5 Container infrastructure on ECS

It is now time to create an infrastructure in AWS to run container-based solutions! We will use the Amazon Web Services (AWS) service Elastic Container Service (ECS) to run an application packaged as a container. We will also put a load balancer in front of it, so that we can run multiple copies of that containerised application and distribute the load among those copies.

5.1 Containers with ECS

The Elastic Container Service (ECS) is one of the core services in AWS to run containers. While it is more complex than AppRunner, it is not too hard to get started with, so that is what we will pick here. It also helps that AWS CDK has substantial support for ECS. We will also use the flavour of ECS, that is called ECS Fargate. When we use Fargate, we will not need to concern ourselves with the underlying servers that the containers run on. These details are something that Fargate handles for us.

Note: ECS is not a free tier service in AWS. If you spin up containers in ECS, you will pay for the privilege. It will not cost much (probably < $1) unless you forget to shut it down afterwards you are done with this chapter.

A few pieces of terminology that may be of use here:

A cluster. This is a collection of computational resources (also known as servers) that the containers run on, and the resources needed to manage these computational resources. With ECS Fargate, we do not need to care about the servers in the cluster, but we will still need a cluster to let AWS manage it for us.
A container image. A reference to a specific solution/application packaging that we will use. This is where we have packaged the software components we want to run.
An ECS Task. A collection of one or more container images with associated configuration we want to run as a unit in ECS. The specification of what those images are and their configuration is a TaskDefinition.
An ECS Service. When we want to run an ECS task continuously in one or more copies and make sure it stays up, then we configure an ECS Service. ECS will do the heavy lifting for us to make sure it keeps running. If the task(s) itself dies or fails, ECS will auto-start up new ones.

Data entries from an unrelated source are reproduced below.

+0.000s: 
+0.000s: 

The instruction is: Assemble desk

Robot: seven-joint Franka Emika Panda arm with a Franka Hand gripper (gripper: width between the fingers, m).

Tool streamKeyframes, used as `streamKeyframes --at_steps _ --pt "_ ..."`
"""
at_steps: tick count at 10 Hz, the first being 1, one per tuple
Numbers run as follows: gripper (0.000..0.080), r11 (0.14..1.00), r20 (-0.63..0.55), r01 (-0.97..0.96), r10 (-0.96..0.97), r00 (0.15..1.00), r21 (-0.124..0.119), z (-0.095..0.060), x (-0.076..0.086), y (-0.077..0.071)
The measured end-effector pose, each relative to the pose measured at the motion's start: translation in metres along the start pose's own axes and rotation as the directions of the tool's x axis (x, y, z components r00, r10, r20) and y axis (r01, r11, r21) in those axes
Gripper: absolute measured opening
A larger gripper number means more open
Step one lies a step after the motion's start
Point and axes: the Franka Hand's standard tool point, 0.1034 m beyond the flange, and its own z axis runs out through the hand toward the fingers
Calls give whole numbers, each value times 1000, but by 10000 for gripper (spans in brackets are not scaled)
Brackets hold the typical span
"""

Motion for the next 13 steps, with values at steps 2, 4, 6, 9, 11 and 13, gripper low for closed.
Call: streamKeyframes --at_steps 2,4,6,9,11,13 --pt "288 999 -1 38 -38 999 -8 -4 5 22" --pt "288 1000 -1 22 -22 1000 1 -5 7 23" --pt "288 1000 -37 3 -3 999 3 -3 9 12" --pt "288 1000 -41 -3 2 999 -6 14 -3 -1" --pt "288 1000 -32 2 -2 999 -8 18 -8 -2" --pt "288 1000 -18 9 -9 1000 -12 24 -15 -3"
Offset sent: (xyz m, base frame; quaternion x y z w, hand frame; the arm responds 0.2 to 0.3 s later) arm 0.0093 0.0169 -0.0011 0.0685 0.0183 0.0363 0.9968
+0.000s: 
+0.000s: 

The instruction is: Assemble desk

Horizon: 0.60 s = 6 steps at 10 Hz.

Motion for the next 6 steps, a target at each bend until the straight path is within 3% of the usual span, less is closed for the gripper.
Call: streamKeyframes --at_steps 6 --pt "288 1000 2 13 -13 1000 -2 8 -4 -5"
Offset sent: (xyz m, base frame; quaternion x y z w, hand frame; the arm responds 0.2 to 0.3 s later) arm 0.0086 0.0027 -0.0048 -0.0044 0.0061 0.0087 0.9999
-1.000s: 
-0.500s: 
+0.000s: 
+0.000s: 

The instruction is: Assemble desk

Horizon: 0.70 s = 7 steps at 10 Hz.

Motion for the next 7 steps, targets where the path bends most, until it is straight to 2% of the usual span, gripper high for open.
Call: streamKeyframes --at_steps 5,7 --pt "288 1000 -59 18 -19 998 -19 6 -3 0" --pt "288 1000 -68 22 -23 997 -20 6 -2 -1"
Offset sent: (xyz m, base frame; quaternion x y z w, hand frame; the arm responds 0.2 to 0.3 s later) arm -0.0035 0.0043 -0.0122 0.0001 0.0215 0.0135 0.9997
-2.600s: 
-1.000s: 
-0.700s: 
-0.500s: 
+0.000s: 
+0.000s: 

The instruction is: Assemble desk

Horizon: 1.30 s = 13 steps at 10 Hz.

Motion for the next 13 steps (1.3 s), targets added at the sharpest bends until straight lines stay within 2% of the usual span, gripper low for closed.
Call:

Unfortunately, the terminology that different platforms to run containers use can differ, so this can become a bit confusing if you look at Kubernetes, or Docker Swarm. They are like ECS, but use partially different terminology.

5.2 Goals

Before we begin, let us define what we should accomplish. We will keep it relatively simple, but still not too simple. After that, we will refine our solution to make it better in various ways. Along the way, we should pick up some good practices and feature of the AWS CDK!

The list is pretty much the same as we used with AppRunner, and we will use the same web application as well, so that it will be easier to compare with the AppRunner set-up we used. This is a straightforward solution for us to test that we have something working, as there are pre-built container images to use.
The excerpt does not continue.